Our everyday lives seemed to be filled with more options than ever, and whilst on the outside this may been seen as a fantastic thing, do options actually inhibit us from choice? Michael Bhaskar, author of Curation: The power of selection in a world of excess shares his thoughts on how curating our everyday, from food shopping, to our job, can help with the problems of choice we may face.
We tend to think that choice is a good thing. Our companies and governments have, for well over a century, put expanding choice as a primary goal, an unalloyed good to be pursued at all costs. Choice is what makes us happy and what defines an economy in good working order.
Only, it turns out this isn’t true.
In a famous experiment, the psychologist Sheena Iyengar tested the assumption that more choice is positive. She trialled a large selection of jams and a small selection of jams in a California supermarket. It turned out that customers bought more jam when there was less choice. A large selection, lots of choice, was putting people off buying anything. Iyengar and others have repeated the trial countless times with many scenarios and always found the same result.
When faced with large amounts of choice we worry about making the wrong choice. We experience what psychologists call loss aversion; we don’t want to make a choice as if we get it wrong, we will experience that as a loss compared to what we could have. Instead, smaller sets of choice mean we have less chance of getting it wrong so to speak, and are therefore more likely to make the choice.
What we need, in other words, is curated selections. The word curation has sprung from the arcane world of museums and art galleries, first on to the Internet and then out into the world generally. Twenty years ago no one would have talked about winnowing a retail selection as curation; but now they do. The English language moves on and so should we. As this example shows, curation isn’t just an add one to the economy we have created. It’s becoming an integral part of it.
By curating, what I mean is when we have acts of selection and arrangement that add value. When we read about curating this or that in the media, this, I think, is what they really mean. It’s this sense of curation that is making itself felt – on the Internet and in the gallery, in our shops, our homes, our culture and our media.
Take data for example. We have far too much of it. Data is growing at around 60% a year, an astonishing productivity. All of this translates into information overload. The neuroscientist Daniel Levitin estimates that we are bombarded with information equivalent to 175 newspapers every day. Professionals who rely on information, like City traders, are faced with a blizzard of data that continues much more noise than signal. Unpicking this, finding what matters, seeing the big patterns is today much more valuable than simply creating more. On Spotify we are faced with 30 million songs – 20% of which have never been listened to by anyone on the service. Only teams of skilled playlist creators and one world’s most sophisticated pieces of musical technology can make this navigable. Spotify works because it has huge choice – and that choice is curated.
Both these and the choice example are reflected in new businesses and business models. Retailers are learning that it’s their expertise to produced limited and focused selections for their customers is, in an age of limitless online inventory, their main source of value.
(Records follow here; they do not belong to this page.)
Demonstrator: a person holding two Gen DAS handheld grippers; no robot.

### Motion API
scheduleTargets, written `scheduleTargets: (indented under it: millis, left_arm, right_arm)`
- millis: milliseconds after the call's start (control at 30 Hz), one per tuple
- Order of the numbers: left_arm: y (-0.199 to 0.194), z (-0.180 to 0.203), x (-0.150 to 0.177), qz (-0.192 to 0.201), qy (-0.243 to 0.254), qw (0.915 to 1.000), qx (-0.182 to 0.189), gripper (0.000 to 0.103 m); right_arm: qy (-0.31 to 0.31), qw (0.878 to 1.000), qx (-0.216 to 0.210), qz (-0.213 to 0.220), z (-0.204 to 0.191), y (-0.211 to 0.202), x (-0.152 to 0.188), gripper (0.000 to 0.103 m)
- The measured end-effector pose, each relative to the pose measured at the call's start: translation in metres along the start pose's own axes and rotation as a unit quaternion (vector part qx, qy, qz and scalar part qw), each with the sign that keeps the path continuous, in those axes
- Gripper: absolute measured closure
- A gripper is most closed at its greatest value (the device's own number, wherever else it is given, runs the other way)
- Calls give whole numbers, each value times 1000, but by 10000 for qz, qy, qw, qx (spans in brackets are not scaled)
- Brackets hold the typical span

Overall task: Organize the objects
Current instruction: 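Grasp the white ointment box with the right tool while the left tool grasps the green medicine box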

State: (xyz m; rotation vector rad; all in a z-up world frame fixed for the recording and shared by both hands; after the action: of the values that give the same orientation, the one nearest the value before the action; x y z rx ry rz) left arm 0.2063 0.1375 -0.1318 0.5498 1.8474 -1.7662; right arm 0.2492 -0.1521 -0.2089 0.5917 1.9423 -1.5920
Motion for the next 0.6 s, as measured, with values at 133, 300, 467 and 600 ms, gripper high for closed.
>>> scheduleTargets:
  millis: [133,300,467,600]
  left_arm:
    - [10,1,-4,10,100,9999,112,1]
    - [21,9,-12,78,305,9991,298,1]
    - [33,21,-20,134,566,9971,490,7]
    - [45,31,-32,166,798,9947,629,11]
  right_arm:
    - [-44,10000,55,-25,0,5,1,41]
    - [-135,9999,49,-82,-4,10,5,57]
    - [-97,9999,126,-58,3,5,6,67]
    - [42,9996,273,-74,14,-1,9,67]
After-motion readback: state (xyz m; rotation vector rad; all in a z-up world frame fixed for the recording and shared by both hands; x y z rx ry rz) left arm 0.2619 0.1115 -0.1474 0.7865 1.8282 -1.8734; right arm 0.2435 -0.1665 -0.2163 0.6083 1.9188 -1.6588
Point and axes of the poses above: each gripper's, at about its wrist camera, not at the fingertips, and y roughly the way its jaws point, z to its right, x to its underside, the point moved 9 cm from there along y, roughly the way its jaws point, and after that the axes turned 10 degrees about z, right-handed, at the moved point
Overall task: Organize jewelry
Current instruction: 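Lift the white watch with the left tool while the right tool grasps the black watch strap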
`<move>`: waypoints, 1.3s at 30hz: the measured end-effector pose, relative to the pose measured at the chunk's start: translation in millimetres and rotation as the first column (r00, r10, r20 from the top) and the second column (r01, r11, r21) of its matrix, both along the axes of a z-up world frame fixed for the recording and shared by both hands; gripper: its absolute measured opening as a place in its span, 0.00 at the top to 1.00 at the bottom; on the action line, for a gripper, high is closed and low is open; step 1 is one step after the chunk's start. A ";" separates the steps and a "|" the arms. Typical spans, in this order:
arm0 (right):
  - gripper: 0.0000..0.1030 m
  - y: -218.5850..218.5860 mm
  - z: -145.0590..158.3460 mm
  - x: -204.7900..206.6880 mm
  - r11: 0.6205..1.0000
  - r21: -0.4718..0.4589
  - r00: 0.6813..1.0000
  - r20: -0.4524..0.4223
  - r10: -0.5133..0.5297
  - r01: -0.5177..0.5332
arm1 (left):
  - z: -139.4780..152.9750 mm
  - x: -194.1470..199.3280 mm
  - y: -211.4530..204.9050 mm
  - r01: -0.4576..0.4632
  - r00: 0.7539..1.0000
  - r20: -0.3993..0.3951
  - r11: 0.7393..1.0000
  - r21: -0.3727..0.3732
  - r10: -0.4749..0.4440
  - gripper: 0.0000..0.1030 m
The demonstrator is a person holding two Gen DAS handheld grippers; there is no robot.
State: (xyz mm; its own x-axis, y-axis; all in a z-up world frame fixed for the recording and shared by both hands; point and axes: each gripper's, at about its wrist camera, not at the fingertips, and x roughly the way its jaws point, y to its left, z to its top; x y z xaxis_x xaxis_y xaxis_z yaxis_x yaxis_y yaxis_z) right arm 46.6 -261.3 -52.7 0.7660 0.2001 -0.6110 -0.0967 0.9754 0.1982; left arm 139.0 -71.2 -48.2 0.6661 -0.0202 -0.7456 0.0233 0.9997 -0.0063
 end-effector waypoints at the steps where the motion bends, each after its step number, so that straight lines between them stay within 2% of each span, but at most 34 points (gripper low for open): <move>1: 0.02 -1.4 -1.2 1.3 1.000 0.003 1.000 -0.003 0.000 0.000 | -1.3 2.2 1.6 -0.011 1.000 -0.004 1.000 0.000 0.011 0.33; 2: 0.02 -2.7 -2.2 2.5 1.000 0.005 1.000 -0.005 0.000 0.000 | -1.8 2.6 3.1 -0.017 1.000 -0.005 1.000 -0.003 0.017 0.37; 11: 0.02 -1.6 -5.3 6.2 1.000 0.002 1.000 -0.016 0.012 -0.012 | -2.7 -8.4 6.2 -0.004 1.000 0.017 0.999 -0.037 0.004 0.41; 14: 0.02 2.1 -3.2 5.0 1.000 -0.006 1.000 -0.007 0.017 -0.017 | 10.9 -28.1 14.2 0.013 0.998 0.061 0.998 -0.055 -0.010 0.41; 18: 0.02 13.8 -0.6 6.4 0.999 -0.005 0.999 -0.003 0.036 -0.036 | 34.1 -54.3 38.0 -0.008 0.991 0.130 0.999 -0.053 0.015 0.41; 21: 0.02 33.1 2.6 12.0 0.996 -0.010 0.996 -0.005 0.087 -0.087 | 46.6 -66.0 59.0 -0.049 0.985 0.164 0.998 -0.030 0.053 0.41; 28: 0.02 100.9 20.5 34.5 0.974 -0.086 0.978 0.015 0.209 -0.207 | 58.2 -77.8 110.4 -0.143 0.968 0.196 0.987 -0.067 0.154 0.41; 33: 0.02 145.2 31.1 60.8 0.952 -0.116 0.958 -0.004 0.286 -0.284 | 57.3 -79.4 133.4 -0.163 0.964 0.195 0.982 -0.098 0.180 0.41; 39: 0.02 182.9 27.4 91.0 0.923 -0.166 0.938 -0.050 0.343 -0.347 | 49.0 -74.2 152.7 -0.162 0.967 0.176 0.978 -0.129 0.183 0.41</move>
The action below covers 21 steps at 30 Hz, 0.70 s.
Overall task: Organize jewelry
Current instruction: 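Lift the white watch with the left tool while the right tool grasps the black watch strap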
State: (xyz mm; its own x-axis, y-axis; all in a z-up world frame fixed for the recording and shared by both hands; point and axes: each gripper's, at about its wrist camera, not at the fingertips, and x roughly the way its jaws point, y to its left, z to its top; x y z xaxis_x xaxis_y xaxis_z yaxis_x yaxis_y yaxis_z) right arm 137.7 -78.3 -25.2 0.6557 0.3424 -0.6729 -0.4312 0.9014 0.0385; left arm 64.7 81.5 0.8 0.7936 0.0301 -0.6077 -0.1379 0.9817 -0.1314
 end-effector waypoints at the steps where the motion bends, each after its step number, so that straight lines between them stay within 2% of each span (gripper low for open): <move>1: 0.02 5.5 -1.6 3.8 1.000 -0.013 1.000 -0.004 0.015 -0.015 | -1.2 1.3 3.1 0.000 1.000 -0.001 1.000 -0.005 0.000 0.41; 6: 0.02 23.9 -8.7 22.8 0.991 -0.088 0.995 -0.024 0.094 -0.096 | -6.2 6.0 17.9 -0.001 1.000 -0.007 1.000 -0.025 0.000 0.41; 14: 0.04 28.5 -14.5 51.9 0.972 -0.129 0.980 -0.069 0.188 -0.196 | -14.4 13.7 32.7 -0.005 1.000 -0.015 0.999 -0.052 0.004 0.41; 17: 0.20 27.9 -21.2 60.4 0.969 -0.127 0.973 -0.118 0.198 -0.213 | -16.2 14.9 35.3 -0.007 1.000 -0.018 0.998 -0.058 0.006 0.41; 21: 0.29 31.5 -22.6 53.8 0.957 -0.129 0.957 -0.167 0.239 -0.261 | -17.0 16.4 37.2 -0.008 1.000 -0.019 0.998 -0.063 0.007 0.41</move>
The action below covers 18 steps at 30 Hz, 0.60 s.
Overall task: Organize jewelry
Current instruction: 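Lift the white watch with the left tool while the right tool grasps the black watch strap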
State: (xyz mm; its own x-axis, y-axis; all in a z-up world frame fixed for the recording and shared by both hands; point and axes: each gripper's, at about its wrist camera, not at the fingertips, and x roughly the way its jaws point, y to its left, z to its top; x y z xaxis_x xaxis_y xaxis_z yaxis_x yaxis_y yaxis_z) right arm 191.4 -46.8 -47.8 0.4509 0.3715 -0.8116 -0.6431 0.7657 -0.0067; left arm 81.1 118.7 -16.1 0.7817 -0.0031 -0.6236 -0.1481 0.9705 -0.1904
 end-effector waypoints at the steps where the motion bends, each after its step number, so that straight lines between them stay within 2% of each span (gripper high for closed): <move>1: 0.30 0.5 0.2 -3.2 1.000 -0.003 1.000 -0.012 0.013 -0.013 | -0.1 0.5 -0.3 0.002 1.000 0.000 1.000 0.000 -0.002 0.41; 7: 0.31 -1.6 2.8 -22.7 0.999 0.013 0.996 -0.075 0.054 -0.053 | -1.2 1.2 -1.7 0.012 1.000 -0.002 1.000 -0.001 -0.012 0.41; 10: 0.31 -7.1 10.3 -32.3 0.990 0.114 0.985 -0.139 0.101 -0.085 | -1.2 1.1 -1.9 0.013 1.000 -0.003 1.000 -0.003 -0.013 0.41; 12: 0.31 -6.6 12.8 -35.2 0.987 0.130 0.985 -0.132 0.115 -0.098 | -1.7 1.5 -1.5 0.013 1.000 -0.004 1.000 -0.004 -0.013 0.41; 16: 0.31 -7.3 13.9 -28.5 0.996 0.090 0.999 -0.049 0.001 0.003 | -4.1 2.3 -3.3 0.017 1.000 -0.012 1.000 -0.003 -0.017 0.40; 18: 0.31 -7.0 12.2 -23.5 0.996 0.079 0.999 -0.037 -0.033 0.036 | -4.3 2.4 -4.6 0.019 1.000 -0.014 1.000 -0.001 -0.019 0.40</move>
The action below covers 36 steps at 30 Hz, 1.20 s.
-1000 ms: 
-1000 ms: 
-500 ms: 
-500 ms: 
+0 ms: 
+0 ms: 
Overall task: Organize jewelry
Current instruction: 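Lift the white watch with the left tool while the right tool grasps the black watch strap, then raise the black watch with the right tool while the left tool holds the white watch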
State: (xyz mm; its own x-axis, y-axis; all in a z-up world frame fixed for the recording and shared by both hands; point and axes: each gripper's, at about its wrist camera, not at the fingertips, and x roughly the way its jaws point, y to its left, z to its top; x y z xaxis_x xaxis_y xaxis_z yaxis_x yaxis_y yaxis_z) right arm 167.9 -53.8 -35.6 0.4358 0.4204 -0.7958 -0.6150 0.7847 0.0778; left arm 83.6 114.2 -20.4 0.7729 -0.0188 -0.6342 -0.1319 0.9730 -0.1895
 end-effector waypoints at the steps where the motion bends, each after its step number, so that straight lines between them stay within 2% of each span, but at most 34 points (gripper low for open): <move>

Technology companies from Google, Amazon and Apple down are investing in both algorithmic and human curation. Given the overload, we need both to help sift the sheer mass of content being piled on every day.
We don’t just feel this on the Internet either. One academic estimates that the average Western European household contains over 10,000 items. Americans own even more. It results in what author James Wallman calls ‘stuffocation’ – the stress and even anxiety that comes from having too much useless crap. This feeling explains the popularity of techniques like the Kondo method, a way of ruthlessly cutting down on our possessions and throwing out everything that doesn’t truly matter to us. It’s curating ones life in all but name.
Curation became a buzzword. One it’s all too tempting to dismiss. But when we look under the surface it’s an incredibly powerful and flexible idea that responds to the problems of today; the problems of too much. Whether it’s in our homes or our decisions, or in the great macro spaces of the Internet and the world economy, the principles behind selecting and arranging have never more important.